Photo by Pixabay on Pexels.com

In my sister’s words

The Simple Life

When Will You Arise & Become?


There are conversations going on around that have puzzled me. I am aware that there are challenges in the world, on my continent and in my nation. I am aware that greed, selfishness, self-absorption and many other behaviours are at an all time high. I am also aware that there are people starving and dying of hunger in nations that can feed themselves if they decide to do so. I look abroad and see how things function and then I look around Africa and listen to the conversations and get so tired of hearing lame excuses being used as reasons for these challenges that begin with or include statements like:

  • ‘You know how things are around here…you have to need to facilitate the process.’
  •  ‘We are just like that…(tunakuwanga hivo)’
  •  ‘What makes you think it will be different for you? Everybody does it this way.’
  • ‘What can I do I am only one person.’
  • ‘Sisi ni waafrika…(We are Africans)’
  • ‘This is just the way it is, we have always done it like this.’

The last few are the worst of all in my books.

Every time I hear them I want to throttle the person speaking or box them between their ears.
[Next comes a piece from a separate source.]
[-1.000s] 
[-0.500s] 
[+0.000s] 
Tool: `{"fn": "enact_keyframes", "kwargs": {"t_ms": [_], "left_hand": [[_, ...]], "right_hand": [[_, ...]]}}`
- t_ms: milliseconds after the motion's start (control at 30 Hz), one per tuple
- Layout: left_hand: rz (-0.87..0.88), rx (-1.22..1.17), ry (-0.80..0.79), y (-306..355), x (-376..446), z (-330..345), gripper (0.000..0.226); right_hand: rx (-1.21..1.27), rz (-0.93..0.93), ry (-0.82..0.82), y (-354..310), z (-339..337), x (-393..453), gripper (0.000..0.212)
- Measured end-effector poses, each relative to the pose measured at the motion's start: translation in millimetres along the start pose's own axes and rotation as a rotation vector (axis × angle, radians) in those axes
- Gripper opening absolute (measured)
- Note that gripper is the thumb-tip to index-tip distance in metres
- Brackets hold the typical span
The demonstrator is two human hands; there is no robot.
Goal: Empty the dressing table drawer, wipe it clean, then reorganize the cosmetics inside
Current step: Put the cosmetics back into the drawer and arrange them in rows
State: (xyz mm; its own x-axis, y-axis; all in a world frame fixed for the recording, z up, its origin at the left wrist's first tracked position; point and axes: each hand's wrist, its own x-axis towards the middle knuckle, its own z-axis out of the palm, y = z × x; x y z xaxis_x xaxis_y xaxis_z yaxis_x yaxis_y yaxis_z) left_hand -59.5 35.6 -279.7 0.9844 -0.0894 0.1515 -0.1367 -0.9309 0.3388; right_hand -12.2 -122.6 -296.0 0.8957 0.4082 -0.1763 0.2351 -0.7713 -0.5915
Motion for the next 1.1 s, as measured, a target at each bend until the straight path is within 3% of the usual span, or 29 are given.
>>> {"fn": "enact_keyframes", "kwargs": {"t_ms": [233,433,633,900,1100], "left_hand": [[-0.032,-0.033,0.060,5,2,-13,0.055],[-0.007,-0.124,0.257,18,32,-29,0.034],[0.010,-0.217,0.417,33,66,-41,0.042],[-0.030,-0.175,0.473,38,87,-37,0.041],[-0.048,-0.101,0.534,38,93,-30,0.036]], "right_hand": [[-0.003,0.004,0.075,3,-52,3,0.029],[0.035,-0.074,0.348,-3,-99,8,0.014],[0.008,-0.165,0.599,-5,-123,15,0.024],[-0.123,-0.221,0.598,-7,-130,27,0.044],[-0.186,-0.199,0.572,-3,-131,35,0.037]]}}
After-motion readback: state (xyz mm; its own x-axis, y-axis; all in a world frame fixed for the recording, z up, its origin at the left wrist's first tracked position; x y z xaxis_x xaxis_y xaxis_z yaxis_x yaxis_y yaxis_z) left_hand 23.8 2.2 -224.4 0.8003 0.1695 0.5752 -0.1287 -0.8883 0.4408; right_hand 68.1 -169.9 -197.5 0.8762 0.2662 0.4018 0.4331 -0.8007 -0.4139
These are allegedly ‘reasons’ why people are stuck in the place they are in but when you think about them in-depth, they are simply excuses for sloppy, careless behaviour and laziness. Just because your ancestors did something a certain way doesn’t mean it is still the best way to do things. Just because your mother told you something doesn’t make it gospel truth today or even the way you need to go. Just because no one else has done something about a situation doesn’t mean that no one ever should. If we are honest that we want to leave a better life for our children and enable them to be successful we can no longer remain the same just because our ancestors did or didn’t do something one way or the other.

Photo by Francesco Paggiaro on Pexels.com

One of my ancestors was a long distance trader and herbalist. He travelled for months on end from the inlands to the coast and back trading different items and learning from the people he travelled through how to treat different ailments using different herbal concoctions. He wasn’t always welcome in the village because of his eclectic life but for those whose needs he met he was an answer.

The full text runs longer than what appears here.